Jeezy’s candor on his new album stems from a 2014 arrest, when he was falsely accused of being tied to a fatal shooting at a Wiz Khalifa concert in California last year and arrested on weapons charges. A judge later dismissed those charges, but the arrest and stint in jail were enough to shake Jeezy up. “Ain’t shit cool about sitting in jail, especially when you’re grown and have real-life responsibilities. I just felt like that was the ultimate slap in the face, because I tried my best to stay out of [those] situations,” he says, referring to his drug-dealing past, “and ended up being in them anyway. You’ll hear some of that frustration in my music. I wouldn’t call it lashing out, but I’m not gonna hold my tongue just because you look at me in a better way.” He’s also not worried if that brutal honesty upsets fans. “I’m not here to bullshit anybody. On the new album, I’ve definitely got music that the people love me for. A lot of the records you’ve heard so far might give off that conscious direction, but that’s the way I was feeling when I was doing those songs. They were my therapy, so when people hear them, they might think, ‘Why he going that way?’ But that’s how I feel.”
He’s not afraid to talk to his 19-year-old son about the reality of police brutality.
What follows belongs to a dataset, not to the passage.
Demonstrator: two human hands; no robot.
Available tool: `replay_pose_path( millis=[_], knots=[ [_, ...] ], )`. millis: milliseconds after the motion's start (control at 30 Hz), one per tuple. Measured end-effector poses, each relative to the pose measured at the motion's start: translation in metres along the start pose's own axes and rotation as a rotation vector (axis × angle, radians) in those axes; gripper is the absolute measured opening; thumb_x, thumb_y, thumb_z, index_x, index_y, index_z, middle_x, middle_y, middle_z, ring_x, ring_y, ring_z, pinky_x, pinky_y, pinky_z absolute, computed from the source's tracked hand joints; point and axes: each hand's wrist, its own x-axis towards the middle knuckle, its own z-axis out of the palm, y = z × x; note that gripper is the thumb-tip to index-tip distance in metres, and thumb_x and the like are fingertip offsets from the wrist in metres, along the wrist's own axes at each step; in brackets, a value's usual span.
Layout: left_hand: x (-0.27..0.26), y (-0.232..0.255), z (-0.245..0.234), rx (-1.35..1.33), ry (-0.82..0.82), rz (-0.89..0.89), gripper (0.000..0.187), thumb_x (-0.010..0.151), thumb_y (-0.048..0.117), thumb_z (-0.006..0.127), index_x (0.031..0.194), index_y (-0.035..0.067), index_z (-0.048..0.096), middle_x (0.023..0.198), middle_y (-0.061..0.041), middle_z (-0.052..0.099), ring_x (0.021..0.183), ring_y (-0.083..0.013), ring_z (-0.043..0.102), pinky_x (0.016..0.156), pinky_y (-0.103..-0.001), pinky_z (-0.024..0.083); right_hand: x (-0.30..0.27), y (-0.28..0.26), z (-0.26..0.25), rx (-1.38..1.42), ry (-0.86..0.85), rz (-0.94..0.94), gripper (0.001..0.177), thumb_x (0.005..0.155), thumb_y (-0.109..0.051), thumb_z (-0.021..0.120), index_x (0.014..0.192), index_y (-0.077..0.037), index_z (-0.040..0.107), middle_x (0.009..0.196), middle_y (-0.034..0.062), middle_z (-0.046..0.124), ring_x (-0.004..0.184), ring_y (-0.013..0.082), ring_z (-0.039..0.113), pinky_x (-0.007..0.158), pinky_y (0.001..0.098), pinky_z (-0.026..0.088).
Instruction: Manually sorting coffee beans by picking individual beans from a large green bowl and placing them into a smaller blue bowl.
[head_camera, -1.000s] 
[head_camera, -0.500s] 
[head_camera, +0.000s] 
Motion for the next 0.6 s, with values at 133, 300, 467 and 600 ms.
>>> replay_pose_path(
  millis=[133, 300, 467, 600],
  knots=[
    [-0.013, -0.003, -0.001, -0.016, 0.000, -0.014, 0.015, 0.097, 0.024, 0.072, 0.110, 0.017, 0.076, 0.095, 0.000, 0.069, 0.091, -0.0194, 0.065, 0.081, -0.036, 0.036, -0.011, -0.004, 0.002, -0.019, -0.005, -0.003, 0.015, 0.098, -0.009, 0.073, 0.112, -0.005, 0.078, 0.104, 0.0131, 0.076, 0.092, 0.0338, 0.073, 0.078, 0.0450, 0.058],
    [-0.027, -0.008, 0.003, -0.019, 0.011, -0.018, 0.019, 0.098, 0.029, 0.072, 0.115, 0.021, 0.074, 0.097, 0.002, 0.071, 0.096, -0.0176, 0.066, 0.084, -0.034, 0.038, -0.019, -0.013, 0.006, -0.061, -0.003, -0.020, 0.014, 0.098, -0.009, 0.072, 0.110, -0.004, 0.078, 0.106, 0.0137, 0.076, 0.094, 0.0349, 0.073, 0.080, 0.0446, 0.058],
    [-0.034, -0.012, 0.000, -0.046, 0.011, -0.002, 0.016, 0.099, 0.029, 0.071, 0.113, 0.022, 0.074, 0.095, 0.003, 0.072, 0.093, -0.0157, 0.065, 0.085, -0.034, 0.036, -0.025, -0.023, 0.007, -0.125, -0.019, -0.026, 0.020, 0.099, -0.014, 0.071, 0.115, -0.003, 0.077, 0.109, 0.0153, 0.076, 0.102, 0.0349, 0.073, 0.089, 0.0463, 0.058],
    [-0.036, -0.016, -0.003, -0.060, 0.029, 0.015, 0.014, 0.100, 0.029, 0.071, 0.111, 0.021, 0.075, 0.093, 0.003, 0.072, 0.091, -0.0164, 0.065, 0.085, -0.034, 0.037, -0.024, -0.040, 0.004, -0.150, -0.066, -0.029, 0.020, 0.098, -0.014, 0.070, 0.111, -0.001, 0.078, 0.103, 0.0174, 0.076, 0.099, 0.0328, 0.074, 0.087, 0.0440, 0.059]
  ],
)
Shortly after the death of Michael Brown, Jeezy’s tour with Wiz Khalifa had a concert in St. Louis. “He’d been killed maybe two or three days prior. It was the worst show on the tour,” he remembers. “It felt different, just not a good energy.” But he won’t shield his son from what happened. “I tell him straight up: You see what’s going on out here? You have to make sure you’re good. Anything a real father would tell their child: It’s really real out here. I’ve protected you and kept you out of the way of a lot of that just because of my knowledge of what really goes on in the streets. Don’t stray out there on your own, get in trouble, and get locked up because there’s nothing I can do then. Once they’ve got you in the system, you’re in it. That’s my little dude, so I keep it real with him. I don’t sugarcoat shit.”
On the open letter he posted on Instagram about the quality of black life in America.
“I wrote it sitting it down while having lunch with my son. I’m good at writing. I started out writing poems to girls, that’s how I got all the ladies in middle school,” he laughs, “and I was good at it. When I sit down and really write things that are near and dear to me, they normally come out better than even writing music sometimes.” But he still had reservations about sharing his most private thoughts with the rest of the world. “I didn’t want anybody to look at me like, 'What is he doing?’ because it’s a different thing. It’s a letter, it’s a different way of communicating with people. I thought about it, and I just put it out there because it might [resonate] better than the music. I didn’t put it out there to make people feel as if I was taking the position of being a pastor of the church. I was only speaking for the streets, as a pastor of the streets. As I was writing this album and people at shows were still calling me Pastor Young, it felt like a sign. All the stars aligned, like I’m supposed to be talking like this.”